Tuesday, August 2, 2011

Eric Miyeni and the White Oppressors





Eric Miyeni’s vitriolic diatribe in Monday’s Sowetan says more about the sorry state of South African journalism than it does about a bigoted racist. After all, bigoted racists are a dime a dozen. Should he have lost his job? Damn right, but not for the reasons he did. His massacre of the English language should have been grounds for dismissal alone.

I am a white, English speaking writer. I do not pretend, nor am I so arrogant as to assume I can write in isiZulu, eKasitaal or Afrikaans for that matter. I stick to the language in which I am best able to communicate. I don’t commit genocide with your language, don’t do it with mine.

As for his Editor, the man should be shot (not literally – I am not advocating violence against journalists here). Slothful, lazy and ambivalent are the terms I would to describe the type of editorial mismanagement that allowed the column to printed in the first place. Unless, and here’s a thought for all you paranoid conspiracy theorists out there – it was intended to be printed with full knowledge of the outcome to flag failing distribution levels, boost PR and change senior management? Maybe Eric pushed it through because the ANC Youth League had already offered him a job (God knows poor Floyd can do with the help) and he needed a way out. Either way surely a sub-editor somewhere should have checked the grammar?

As for Eric’s little outburst? He writes an opinion column. It doesn’t have to based on fact, it’s allowed to be an emotional outpouring of racist hatred. The fact is if I support his being fired I wouldn’t be allowed to call him a hypocritical, racist bigot and I have every right to call him such – it’s my opinion. One day he may look back on his article and recognise that he echoes the sentiments of his “colonialist, white oppressors”.

Racism is racism and bigots are bigots no matter what colour their skin. So, you have tough time being black? Try being female or being a black female? Being a working mother? Or being homosexual? Or being a white male overlooked for promotion in favour of a less skilled person of a darker hue? Somebody once said to me that everyman’s burden is the heaviest. My advice – your hang-ups, chips on your shoulder, guilt, hatred, whatever, are your issues, not mine; I have enough of my own, thank you very much.

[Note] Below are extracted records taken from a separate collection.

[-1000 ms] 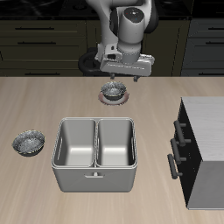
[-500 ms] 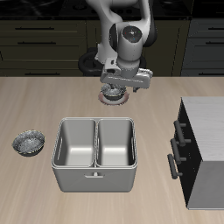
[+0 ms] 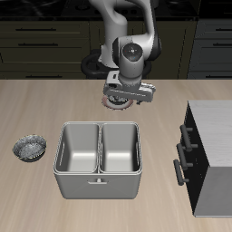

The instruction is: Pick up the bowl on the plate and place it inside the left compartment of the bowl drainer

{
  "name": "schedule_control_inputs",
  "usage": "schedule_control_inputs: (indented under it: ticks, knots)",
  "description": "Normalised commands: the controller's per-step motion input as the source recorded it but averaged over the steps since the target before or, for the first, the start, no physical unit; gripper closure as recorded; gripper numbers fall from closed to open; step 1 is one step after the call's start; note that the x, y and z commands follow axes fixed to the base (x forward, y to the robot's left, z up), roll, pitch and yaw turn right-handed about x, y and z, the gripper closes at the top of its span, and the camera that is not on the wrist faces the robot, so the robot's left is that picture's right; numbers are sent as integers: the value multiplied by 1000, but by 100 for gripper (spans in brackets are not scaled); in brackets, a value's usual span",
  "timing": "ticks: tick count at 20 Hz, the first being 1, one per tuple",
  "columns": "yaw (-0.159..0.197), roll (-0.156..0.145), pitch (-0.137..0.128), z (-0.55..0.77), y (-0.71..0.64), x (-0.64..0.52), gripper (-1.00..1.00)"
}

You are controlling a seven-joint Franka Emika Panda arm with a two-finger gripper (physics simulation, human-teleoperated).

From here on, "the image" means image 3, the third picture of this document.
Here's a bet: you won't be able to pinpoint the white basket with two bins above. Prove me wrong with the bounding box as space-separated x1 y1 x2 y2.
53 121 144 200

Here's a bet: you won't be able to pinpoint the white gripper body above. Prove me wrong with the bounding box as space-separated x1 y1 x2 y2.
102 81 158 104

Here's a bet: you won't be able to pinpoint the flat black base plate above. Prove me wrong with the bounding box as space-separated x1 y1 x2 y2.
80 49 152 81

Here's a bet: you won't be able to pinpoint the dark kitchen cupboards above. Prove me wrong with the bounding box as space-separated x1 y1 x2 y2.
0 0 232 81

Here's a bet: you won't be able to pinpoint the red-rimmed plate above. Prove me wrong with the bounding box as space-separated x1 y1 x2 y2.
101 95 135 111

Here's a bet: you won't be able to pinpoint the dark speckled bowl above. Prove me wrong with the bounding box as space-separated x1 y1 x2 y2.
107 94 130 106
12 134 48 163

After being subjected to Julius Malema’s long-winded interview this morning on 702, I really don’t know whether to laugh or cry. It seems Nelson Mandela’s dream for this country is destined to die when he does.

For heaven’s sake JuJu, if nationalisation didn’t work for Mugabe, do you honestly think it will for you? Are you ready to plunge this country into famine, a spiralling cycle of poverty and destitution? You may get your wish and every skilled, white mampara who can, may leave for Nigeria or Tanzania (where they quite like us, by the way), and then you can pick up the pieces. Chances are all the skilled, educated black people will leave too and you’ll be left with a bunch of illiterates who failed woodwork just like you.

See, if Eric is silenced we’re back to Apartheid when you couldn’t say stuff like that. I know many of the journalists (white) who during those years didn’t pack up and leave for the BBC, but decided to fight for freedom of the press, freedom of association and freedom of opinion instead. I know what it was like to have your calls tapped, your bags packed and wonder if you’d ever see your father again. To know it was in vain, that the press is more a political puppet than ever is saddening, but not unexpected. After all the Catholics adopted many Pagan practices throughout Europe in their quest for global domination, so why shouldn’t Eric and his friends at the ANC Youth League use the very practices they abhorred under the National Party? A rose by any other name, anyone?

As an afterthought, when does one stop being a youth? I thought it was 21, but apparently it is now in your mid-thirties, which is great for me actually, because I’m tired of being told that I’m hitting middle-age at 35.